Within the records below, reproduce without change the lines from the line that has "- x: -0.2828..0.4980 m" through the line that has "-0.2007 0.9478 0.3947", and only those.

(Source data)
************
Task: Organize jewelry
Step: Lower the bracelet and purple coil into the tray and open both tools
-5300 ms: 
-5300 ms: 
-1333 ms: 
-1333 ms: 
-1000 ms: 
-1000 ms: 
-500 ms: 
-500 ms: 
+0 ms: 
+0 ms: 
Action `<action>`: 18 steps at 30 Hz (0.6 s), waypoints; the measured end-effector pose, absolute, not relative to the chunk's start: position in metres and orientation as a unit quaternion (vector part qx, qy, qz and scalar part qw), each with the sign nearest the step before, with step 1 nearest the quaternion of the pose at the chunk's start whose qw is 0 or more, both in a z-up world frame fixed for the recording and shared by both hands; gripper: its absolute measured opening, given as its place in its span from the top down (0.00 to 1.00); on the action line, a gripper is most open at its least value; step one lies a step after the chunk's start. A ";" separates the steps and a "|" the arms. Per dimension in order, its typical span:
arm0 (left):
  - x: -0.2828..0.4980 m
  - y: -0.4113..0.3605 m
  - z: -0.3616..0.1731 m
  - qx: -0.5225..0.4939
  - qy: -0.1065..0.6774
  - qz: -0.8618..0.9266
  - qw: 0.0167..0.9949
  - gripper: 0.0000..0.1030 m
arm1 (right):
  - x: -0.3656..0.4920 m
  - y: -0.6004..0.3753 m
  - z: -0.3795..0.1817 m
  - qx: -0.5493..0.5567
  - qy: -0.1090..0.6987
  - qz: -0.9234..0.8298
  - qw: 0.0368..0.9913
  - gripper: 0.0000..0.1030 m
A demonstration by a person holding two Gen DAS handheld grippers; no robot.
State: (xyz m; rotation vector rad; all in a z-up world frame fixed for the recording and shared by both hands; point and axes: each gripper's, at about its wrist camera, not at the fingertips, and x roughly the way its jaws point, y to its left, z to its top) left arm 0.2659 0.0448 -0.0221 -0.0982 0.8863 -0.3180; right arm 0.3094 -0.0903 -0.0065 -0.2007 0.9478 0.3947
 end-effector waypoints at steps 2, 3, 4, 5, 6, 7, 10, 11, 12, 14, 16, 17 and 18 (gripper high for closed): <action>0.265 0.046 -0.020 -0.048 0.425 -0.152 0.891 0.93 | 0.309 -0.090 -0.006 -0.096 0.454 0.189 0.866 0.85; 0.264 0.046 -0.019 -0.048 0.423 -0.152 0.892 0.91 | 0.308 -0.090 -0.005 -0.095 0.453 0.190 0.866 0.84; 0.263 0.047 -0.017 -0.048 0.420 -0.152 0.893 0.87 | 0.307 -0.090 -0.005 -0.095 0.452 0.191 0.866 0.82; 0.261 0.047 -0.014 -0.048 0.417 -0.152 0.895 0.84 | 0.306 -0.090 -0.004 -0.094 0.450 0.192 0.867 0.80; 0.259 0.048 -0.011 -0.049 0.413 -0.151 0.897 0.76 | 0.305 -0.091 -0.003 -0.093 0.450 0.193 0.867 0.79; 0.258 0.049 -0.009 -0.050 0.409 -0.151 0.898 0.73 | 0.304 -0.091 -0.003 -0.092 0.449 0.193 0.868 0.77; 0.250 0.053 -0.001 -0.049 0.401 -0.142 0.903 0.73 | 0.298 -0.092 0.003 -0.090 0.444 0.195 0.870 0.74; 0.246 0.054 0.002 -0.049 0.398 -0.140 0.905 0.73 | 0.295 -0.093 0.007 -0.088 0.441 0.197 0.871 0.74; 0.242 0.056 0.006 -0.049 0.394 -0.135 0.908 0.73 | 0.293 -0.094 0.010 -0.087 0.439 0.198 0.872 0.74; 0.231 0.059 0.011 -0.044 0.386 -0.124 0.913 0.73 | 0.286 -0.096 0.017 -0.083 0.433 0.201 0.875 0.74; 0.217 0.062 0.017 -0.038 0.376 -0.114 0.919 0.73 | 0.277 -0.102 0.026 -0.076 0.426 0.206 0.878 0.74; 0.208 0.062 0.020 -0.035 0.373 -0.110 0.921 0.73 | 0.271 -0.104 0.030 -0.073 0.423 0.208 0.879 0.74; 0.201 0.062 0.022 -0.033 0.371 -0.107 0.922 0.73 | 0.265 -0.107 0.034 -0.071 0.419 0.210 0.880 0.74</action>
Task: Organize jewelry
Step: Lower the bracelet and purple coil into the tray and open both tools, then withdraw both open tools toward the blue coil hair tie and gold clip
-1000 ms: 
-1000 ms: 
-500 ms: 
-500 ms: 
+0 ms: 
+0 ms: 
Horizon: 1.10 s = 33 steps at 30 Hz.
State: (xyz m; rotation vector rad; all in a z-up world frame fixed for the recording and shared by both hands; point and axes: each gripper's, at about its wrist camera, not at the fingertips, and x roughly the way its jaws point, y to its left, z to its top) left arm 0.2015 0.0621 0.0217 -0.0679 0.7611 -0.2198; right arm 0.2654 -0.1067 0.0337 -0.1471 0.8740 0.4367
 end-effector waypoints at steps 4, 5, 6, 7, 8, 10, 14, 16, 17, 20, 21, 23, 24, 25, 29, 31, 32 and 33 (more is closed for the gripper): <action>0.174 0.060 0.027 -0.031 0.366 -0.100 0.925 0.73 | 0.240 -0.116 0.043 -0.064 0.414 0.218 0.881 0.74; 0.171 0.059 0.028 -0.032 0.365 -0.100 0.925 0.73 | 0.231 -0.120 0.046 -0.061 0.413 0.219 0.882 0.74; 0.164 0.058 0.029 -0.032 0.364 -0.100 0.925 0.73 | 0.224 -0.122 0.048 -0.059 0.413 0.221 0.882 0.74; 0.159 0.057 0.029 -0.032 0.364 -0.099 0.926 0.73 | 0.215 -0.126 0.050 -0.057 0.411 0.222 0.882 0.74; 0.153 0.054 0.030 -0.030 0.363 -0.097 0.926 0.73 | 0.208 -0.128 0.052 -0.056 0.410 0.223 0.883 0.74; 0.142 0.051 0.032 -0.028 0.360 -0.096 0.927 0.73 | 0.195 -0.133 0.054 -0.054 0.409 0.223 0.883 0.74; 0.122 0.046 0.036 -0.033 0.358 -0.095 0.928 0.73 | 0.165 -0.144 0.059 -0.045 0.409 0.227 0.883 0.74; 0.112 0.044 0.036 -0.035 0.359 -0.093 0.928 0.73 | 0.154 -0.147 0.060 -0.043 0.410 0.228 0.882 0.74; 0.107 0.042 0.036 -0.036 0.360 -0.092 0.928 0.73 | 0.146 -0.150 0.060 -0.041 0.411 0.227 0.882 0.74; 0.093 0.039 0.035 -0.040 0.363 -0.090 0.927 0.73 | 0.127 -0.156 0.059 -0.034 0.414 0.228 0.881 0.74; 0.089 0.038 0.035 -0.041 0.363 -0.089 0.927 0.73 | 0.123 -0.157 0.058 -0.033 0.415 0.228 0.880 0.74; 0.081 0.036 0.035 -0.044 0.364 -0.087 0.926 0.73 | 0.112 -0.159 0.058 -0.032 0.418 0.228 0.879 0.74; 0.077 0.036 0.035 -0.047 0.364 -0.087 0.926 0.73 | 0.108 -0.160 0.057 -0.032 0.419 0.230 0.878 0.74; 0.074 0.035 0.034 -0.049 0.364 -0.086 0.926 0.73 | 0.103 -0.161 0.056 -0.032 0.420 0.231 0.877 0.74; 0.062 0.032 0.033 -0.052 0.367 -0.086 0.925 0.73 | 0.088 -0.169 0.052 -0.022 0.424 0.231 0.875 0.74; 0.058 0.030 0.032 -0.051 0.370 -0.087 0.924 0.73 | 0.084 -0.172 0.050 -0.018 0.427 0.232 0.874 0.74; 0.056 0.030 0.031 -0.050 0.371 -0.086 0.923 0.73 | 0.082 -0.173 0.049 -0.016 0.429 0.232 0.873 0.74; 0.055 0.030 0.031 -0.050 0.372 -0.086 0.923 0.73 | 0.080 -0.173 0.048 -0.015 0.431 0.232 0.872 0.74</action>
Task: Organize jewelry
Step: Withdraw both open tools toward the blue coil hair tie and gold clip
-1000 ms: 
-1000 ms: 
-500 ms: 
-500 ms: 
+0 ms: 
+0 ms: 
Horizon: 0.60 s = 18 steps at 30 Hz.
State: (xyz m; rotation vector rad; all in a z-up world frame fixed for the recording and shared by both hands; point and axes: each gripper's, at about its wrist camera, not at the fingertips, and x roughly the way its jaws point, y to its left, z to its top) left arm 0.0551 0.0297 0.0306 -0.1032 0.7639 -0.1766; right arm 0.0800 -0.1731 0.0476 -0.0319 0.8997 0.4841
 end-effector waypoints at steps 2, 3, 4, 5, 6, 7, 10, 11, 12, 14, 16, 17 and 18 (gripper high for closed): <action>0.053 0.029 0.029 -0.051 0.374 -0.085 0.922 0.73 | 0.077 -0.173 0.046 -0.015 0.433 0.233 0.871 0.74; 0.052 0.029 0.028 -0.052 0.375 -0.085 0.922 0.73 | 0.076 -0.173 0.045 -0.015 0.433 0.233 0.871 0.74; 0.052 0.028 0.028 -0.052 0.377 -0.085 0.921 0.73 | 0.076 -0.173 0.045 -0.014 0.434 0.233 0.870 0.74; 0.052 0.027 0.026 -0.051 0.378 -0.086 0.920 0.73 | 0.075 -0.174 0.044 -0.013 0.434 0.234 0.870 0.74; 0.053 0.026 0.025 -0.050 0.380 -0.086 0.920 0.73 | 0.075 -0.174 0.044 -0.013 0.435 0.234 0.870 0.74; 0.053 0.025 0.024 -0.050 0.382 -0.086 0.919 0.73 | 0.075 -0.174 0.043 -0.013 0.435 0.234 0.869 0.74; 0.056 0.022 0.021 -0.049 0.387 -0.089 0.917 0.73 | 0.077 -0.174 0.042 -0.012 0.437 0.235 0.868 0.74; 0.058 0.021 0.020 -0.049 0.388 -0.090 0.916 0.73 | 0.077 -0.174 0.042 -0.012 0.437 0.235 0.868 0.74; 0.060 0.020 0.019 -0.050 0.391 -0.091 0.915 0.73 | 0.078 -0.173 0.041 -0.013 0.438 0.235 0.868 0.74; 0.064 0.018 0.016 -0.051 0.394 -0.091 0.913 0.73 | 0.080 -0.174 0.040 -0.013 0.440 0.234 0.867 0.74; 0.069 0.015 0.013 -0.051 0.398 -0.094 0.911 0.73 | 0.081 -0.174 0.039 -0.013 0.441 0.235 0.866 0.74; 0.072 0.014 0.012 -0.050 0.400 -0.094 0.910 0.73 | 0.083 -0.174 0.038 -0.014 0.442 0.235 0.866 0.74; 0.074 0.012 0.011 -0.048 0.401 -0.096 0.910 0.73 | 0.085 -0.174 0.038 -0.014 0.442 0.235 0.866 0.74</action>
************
Expected answer:
  - x: -0.2828..0.4980 m
  - y: -0.4113..0.3605 m
  - z: -0.3616..0.1731 m
  - qx: -0.5225..0.4939
  - qy: -0.1065..0.6774
  - qz: -0.8618..0.9266
  - qw: 0.0167..0.9949
  - gripper: 0.0000..0.1030 m
arm1 (right):
  - x: -0.3656..0.4920 m
  - y: -0.6004..0.3753 m
  - z: -0.3795..0.1817 m
  - qx: -0.5493..0.5567
  - qy: -0.1090..0.6987
  - qz: -0.9234..0.8298
  - qw: 0.0368..0.9913
  - gripper: 0.0000..0.1030 m
A demonstration by a person holding two Gen DAS handheld grippers; no robot.
State: (xyz m; rotation vector rad; all in a z-up world frame fixed for the recording and shared by both hands; point and axes: each gripper's, at about its wrist camera, not at the fingertips, and x roughly the way its jaws point, y to its left, z to its top) left arm 0.2659 0.0448 -0.0221 -0.0982 0.8863 -0.3180; right arm 0.3094 -0.0903 -0.0065 -0.2007 0.9478 0.3947

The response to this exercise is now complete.